┌─ EXTRACTED ENTRIES
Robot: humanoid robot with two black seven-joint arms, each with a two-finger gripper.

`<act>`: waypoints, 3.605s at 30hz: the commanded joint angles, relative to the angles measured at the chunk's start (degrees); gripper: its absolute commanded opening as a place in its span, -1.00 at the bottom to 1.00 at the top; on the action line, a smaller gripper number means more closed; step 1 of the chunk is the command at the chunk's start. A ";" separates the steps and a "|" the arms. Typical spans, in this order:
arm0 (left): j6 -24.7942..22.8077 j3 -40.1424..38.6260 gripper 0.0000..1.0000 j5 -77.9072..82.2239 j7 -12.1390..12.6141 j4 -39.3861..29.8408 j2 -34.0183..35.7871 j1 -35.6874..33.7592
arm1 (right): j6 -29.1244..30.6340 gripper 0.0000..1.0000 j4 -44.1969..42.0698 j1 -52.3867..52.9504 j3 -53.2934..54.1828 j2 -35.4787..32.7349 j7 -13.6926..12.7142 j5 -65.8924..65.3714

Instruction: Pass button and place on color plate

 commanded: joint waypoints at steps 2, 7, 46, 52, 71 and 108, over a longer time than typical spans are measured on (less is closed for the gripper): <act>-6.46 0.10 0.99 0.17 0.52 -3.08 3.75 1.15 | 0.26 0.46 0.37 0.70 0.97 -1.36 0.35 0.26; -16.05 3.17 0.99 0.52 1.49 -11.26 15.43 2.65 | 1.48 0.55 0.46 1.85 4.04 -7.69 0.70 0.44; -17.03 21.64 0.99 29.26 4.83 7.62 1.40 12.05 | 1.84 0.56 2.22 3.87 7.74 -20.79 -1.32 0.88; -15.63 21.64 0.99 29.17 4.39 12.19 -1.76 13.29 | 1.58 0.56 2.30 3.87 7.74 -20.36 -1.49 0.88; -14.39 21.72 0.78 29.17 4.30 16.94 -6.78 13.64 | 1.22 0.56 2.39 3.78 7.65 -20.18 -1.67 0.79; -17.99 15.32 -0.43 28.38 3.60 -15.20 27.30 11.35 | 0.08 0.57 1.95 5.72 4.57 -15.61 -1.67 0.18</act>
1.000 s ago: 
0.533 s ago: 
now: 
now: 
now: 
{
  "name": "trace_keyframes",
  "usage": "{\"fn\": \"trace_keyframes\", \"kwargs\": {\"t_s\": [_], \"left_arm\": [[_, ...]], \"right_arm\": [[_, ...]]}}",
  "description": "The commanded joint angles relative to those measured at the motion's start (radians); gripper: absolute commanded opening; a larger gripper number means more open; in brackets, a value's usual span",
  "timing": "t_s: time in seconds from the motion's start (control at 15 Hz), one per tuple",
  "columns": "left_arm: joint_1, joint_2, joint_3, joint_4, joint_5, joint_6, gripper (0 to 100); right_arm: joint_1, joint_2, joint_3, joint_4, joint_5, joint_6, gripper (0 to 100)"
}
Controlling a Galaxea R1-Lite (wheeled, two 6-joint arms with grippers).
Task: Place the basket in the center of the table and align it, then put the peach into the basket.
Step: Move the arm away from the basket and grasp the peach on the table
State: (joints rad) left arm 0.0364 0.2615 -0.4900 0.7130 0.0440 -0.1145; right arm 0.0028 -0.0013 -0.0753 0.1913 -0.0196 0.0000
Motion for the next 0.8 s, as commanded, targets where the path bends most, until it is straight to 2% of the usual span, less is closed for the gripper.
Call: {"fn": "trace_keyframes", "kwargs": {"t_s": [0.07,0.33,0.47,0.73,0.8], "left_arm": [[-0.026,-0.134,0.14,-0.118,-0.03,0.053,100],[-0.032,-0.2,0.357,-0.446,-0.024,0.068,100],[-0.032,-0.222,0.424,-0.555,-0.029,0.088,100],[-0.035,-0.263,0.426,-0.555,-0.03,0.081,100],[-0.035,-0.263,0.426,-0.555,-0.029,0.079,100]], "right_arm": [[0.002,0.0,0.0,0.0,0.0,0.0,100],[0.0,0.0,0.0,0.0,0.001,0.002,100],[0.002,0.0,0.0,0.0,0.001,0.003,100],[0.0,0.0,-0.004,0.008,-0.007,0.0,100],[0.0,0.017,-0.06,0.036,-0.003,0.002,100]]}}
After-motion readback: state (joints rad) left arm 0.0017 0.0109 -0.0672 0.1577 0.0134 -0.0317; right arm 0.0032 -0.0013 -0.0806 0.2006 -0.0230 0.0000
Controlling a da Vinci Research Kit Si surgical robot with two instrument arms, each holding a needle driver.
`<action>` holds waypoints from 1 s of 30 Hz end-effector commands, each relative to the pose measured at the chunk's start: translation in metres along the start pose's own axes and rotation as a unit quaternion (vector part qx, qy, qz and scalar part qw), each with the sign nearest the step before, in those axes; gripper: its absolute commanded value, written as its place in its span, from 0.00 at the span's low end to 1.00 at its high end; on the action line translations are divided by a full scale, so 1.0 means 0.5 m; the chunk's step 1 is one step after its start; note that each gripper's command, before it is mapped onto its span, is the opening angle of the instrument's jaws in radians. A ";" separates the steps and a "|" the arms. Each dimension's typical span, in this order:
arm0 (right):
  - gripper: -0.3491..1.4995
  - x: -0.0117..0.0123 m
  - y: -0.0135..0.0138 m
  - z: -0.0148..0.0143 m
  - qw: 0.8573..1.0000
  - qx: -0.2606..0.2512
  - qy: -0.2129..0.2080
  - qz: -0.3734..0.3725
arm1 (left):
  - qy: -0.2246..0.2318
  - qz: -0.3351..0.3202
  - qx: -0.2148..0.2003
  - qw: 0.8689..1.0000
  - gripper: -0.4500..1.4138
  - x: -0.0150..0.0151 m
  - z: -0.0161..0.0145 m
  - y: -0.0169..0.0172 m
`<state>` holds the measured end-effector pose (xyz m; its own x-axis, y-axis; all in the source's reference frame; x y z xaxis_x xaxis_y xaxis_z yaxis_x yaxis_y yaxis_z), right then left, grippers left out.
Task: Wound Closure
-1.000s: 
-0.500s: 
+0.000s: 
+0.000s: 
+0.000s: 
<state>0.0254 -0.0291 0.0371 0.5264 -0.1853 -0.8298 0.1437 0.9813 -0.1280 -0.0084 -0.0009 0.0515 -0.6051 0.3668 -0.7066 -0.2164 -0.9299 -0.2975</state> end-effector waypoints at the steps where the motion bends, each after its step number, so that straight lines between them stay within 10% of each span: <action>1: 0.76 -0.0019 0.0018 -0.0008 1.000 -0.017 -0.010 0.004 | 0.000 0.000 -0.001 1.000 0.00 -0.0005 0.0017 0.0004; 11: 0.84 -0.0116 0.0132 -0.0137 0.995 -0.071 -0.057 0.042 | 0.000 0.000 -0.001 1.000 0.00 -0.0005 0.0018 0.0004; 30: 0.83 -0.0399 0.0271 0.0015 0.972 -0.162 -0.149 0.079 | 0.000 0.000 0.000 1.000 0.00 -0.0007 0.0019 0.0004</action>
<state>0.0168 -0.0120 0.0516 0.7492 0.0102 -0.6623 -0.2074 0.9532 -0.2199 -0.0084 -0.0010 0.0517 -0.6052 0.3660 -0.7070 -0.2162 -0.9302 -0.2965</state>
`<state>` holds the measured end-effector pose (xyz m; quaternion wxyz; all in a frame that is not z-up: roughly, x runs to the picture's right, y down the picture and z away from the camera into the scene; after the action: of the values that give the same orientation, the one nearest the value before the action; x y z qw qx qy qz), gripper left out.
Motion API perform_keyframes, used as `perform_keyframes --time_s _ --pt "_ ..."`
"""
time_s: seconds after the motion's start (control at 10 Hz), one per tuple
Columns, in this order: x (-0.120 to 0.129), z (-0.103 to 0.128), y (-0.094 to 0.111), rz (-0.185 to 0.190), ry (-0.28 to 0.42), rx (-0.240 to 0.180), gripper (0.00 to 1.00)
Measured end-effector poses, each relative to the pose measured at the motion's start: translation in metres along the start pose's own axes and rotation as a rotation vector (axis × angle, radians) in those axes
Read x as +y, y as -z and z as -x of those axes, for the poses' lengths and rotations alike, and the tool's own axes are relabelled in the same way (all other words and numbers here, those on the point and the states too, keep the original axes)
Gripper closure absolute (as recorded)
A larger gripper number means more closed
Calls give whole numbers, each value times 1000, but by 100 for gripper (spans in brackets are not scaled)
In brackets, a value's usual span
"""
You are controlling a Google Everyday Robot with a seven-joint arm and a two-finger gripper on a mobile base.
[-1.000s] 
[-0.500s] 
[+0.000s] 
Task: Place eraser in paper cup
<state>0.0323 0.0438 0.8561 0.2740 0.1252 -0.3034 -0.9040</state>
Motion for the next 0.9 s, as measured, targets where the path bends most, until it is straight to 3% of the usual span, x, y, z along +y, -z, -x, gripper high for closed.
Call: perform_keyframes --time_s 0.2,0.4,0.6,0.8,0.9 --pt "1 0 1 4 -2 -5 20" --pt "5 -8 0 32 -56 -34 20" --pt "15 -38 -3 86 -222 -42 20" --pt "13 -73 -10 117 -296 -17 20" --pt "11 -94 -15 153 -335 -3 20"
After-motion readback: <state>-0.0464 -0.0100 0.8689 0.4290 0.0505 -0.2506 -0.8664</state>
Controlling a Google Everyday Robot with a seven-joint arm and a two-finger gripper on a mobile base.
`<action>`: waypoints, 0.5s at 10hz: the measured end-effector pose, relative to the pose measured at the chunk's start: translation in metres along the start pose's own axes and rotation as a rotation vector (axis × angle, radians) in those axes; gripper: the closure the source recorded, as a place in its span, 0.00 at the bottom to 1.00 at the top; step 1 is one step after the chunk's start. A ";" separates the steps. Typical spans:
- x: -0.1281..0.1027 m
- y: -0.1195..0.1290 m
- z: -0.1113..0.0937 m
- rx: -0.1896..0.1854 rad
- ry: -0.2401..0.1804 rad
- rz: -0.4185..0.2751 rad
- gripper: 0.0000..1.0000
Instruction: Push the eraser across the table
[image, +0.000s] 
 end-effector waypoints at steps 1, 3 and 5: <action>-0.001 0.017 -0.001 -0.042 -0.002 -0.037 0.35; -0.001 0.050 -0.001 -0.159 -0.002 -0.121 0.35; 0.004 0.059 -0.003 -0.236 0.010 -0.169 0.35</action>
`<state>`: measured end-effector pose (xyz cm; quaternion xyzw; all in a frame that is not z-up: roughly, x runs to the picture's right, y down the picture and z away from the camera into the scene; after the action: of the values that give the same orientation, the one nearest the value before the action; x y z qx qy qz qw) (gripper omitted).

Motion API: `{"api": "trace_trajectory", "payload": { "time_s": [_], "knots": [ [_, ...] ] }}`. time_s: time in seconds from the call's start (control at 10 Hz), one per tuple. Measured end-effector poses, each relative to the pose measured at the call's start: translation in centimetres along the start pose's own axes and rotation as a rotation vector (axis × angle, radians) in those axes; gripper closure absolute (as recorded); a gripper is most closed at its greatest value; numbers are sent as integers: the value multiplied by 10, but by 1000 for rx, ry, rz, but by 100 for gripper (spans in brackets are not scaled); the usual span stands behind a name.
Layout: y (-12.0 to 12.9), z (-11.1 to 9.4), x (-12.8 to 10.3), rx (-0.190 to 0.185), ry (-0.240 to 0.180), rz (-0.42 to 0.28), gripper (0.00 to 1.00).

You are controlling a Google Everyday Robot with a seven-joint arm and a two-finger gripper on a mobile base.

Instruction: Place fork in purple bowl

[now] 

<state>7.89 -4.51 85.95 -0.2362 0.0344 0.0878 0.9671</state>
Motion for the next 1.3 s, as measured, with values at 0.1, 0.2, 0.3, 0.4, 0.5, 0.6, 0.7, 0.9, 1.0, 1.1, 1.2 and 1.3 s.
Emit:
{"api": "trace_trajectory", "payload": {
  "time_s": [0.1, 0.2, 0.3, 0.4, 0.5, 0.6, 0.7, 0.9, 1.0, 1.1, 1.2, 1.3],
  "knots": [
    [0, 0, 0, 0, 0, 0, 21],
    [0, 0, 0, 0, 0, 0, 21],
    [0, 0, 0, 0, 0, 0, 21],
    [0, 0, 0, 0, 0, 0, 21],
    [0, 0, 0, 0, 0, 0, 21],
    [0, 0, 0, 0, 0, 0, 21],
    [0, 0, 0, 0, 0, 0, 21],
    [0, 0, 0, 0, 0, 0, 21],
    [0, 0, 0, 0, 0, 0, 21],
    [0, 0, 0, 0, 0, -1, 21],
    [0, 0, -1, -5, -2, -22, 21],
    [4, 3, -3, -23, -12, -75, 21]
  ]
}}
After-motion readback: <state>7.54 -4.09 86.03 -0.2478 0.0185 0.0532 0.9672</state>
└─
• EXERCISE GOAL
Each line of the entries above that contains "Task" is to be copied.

• EXPECTED ANSWER
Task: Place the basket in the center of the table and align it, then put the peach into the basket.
Task: Wound Closure
Task: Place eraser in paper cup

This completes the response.